London-based Tractable, which helps insurance companies rapidly process claims with AI, announced a Series D round of $60m today — led by North American duo Insight Partners and Georgian.
The raise more than doubles its funding to date and bumps the company valuation north of the magic $1bn.
It’s the fifth European insurtech to hit unicorn status since March, following a flurry of investment in the sector in the first half of 2021.
The pandemic has accelerated digital transformation of traditional industries such as insurance, and VCs have plowed money into companies that are using digital technology and superior customer service to displace incumbents.
The success of companies such as US-based Lemonade has also proven that insurtech can create successful outcomes, further fueling interest in the space on both sides of the Atlantic.

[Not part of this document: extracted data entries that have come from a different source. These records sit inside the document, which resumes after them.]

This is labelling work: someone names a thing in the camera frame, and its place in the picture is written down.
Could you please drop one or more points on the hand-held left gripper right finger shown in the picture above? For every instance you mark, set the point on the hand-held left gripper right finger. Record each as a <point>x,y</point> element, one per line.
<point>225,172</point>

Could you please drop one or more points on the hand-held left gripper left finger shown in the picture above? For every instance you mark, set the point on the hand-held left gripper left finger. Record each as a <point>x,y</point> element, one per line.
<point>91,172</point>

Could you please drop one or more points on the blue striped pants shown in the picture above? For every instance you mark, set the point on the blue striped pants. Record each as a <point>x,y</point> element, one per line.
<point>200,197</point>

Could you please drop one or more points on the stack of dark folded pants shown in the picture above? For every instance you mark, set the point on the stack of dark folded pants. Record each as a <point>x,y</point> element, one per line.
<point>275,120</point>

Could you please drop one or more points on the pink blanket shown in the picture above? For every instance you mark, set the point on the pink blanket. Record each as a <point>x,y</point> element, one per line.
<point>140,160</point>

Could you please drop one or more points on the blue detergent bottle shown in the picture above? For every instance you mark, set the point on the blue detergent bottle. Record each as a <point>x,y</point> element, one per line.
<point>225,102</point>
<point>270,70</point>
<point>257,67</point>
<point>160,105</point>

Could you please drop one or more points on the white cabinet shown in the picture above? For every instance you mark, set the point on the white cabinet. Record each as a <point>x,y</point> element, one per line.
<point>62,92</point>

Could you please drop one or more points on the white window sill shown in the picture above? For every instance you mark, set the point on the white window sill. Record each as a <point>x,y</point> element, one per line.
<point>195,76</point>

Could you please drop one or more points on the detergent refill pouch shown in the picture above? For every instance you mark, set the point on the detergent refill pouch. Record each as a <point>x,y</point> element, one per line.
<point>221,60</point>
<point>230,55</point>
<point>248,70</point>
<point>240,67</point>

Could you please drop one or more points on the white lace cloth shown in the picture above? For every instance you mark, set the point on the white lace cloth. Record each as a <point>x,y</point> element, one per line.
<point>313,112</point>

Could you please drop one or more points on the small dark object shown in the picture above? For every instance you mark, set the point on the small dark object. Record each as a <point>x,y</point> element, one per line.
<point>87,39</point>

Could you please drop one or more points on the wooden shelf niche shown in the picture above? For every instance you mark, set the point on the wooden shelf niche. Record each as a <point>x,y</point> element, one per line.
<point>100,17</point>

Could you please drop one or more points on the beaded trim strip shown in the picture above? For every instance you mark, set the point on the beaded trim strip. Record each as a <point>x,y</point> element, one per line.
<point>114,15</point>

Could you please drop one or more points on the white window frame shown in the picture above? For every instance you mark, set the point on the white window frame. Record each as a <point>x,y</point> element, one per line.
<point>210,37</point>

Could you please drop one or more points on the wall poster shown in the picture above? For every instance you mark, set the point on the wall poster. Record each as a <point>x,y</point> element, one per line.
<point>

Tractable sells its AI platform to insurance companies as a SaaS product, harnessing ‘computer vision’ — a type of AI that trains computers to interpret and understand the visual world — to rapidly assess photos of car damage. Its technology speeds up a process that can take days, and usually requires a human appraiser to verify the claim, it says.
“In 2015 there was a historic breakthrough in artificial intelligence, where computers surpassed the human ability to see,” says cofounder and president Adrien Cohen. “We’re using this technology to simplify and accelerate insurance companies’ claims processes.”
The billion dollar valuation makes the startup the first computer vision for financial services unicorn in the world.
Insurtech is booming
Historically, VCs haven’t written the same eye-watering cheques for insurtechs as they have across other sectors like fintech, healthtech and mobility.
A missed opportunity perhaps, for an industry with a global market worth $6tn — but investors have been making up for lost time. A recent Dealroom report showed that capital is being pumped into insurtech at double the rate of VC investment as a whole.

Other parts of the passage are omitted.